▶ TASK OBJECTIVE:
Repeat precisely the span of lines below that opens with the line containing "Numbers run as" and closes with the line containing "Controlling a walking", both included.

┄┄┄┄┄┄

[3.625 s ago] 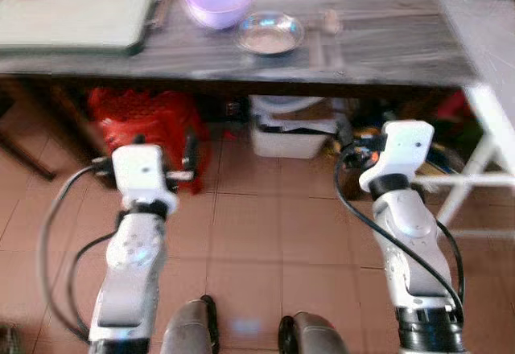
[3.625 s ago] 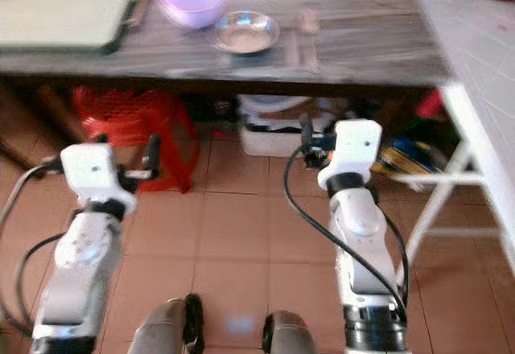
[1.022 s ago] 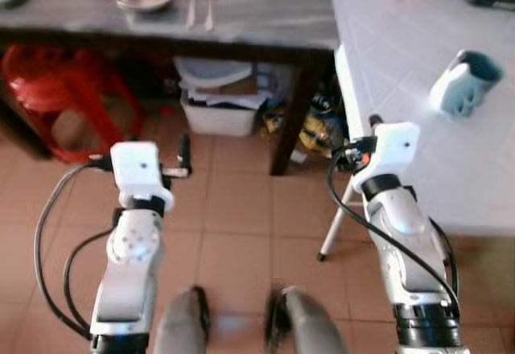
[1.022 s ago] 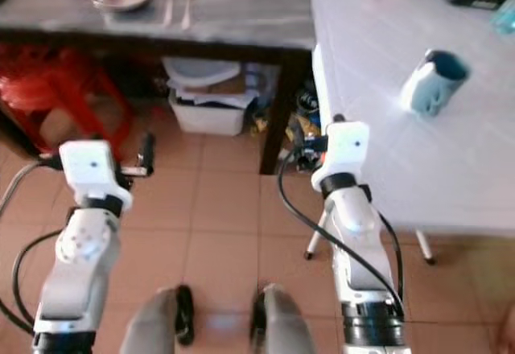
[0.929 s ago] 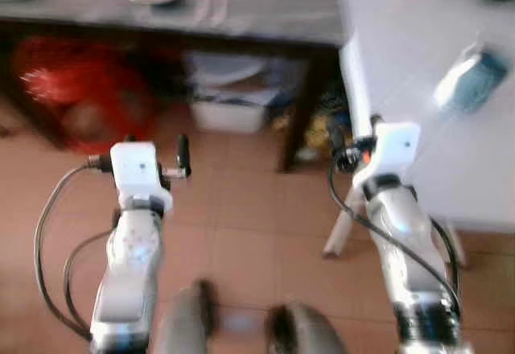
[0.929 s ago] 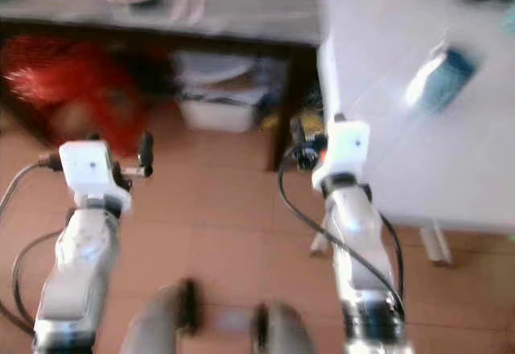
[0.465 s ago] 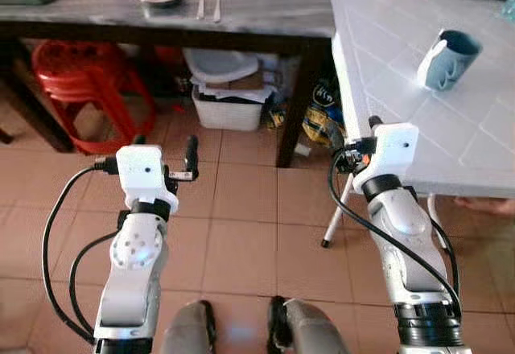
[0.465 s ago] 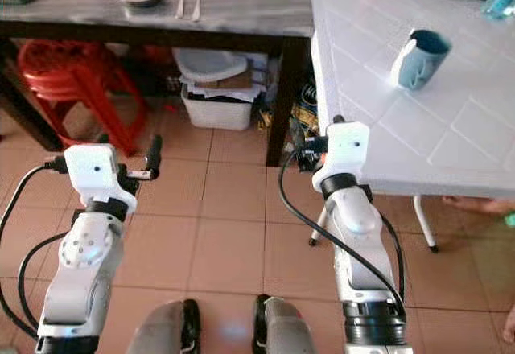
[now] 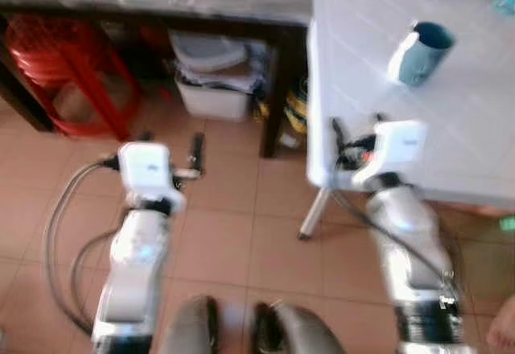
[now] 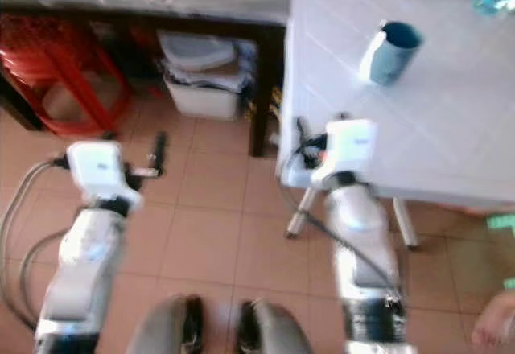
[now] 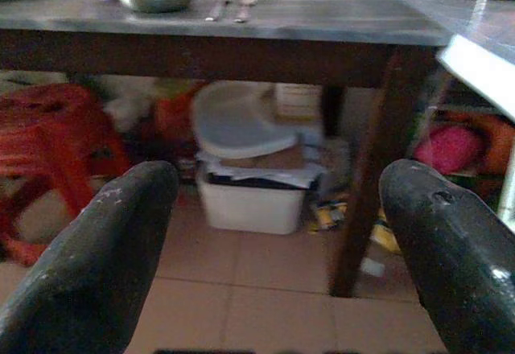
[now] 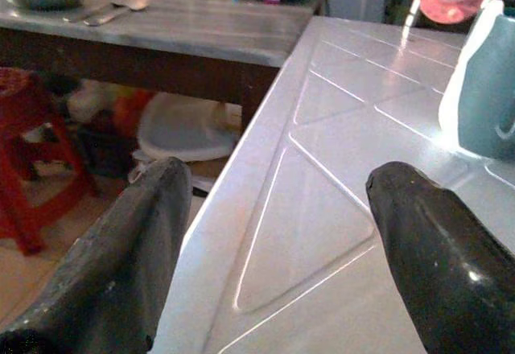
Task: Setting the table
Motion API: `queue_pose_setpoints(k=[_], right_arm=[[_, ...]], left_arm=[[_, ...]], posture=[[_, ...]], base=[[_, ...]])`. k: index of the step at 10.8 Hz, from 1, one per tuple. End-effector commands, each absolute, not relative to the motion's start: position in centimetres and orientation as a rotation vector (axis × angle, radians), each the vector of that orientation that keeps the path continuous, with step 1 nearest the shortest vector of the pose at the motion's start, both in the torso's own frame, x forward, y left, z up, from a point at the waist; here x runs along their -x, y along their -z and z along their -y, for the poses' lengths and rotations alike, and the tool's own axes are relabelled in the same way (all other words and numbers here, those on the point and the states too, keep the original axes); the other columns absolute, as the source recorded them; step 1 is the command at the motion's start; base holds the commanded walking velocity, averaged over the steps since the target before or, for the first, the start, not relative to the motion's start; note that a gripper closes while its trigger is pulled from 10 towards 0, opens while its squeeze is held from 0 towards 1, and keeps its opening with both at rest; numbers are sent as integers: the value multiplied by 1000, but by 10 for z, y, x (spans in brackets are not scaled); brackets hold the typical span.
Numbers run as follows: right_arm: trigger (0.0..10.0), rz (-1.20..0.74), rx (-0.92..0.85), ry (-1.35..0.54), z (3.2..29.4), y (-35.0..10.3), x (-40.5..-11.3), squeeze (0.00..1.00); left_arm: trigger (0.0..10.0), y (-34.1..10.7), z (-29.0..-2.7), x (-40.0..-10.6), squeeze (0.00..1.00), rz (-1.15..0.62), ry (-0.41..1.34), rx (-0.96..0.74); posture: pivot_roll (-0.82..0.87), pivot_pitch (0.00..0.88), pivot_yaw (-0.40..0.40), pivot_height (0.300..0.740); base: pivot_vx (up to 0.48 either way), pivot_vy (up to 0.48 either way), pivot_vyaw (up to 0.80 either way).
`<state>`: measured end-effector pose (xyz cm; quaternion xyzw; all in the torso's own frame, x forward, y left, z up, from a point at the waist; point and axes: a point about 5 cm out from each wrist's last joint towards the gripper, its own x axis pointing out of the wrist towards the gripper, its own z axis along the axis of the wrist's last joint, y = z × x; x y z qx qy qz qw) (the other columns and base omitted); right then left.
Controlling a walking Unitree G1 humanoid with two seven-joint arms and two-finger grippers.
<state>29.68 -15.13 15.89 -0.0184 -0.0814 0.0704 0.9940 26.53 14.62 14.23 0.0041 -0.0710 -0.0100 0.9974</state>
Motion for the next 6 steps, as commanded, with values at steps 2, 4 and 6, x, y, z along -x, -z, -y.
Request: queue_pose_setpoints(k=[2, 4, 6], right_arm=[[10000, 160, 42, -126, 157, -159, -296, 0], [10000, 162, 40, -124, 157, -159, -297, 0], [10000, 164, 42, -115, 157, -159, -297, 0]], left_arm=[[10000, -141, -144, -264, 0, 140, 32, -2], [10000, -142, -144, -265, 0, 141, 34, -7], [10000, -142, -145, -265, 0, 142, 24, 6]], posture=[[-28, 206, -29, 740], [-26, 203, -27, 740], [-23, 203, -26, 740]], base=[[126, -424, 0], [264, -398, 0], [141, -193, 0]])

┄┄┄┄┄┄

▶ TASK RESULT:
Numbers run as follows: right_arm: trigger (0.0..10.0), rz (-1.20..0.74), rx (-0.92..0.85), ry (-1.35..0.54), z (3.2..29.4), y (-35.0..10.3), x (-40.5..-11.3), squeeze (0.00..1.00); left_arm: trigger (0.0..10.0), y (-34.1..10.7), z (-29.0..-2.7), x (-40.0..-10.6), squeeze (0.00..1.00), rz (-1.15..0.62), ry (-0.41..1.34), rx (-0.96..0.74); posture: pivot_roll (-0.82..0.87), pivot_pitch (0.00..0.88), pivot_yaw (-0.40..0.40), pivot_height (0.300..0.740); base: pivot_vx (up to 0.48 either way), pivot_vy (up to 0.48 either way), pivot_vyaw (up to 0.80 either way).
`<state>`: measured end-effector pose (xyz cm; quaternion xyzw; all in the torso's own frame, x forward, y left, z up, from a point at the waist; point and axes: a point about 5 cm out from each wrist's last joint towards the gripper, its own x axis pointing out of the wrist towards the gripper, its own z axis along the axis of the wrist's last joint, y = z × x; x y z qx qy qz qw) (the other columns and base omitted); right then left.
Controlling a walking Unitree G1 humanoid with two seven-joint arms and two-finger grippers.

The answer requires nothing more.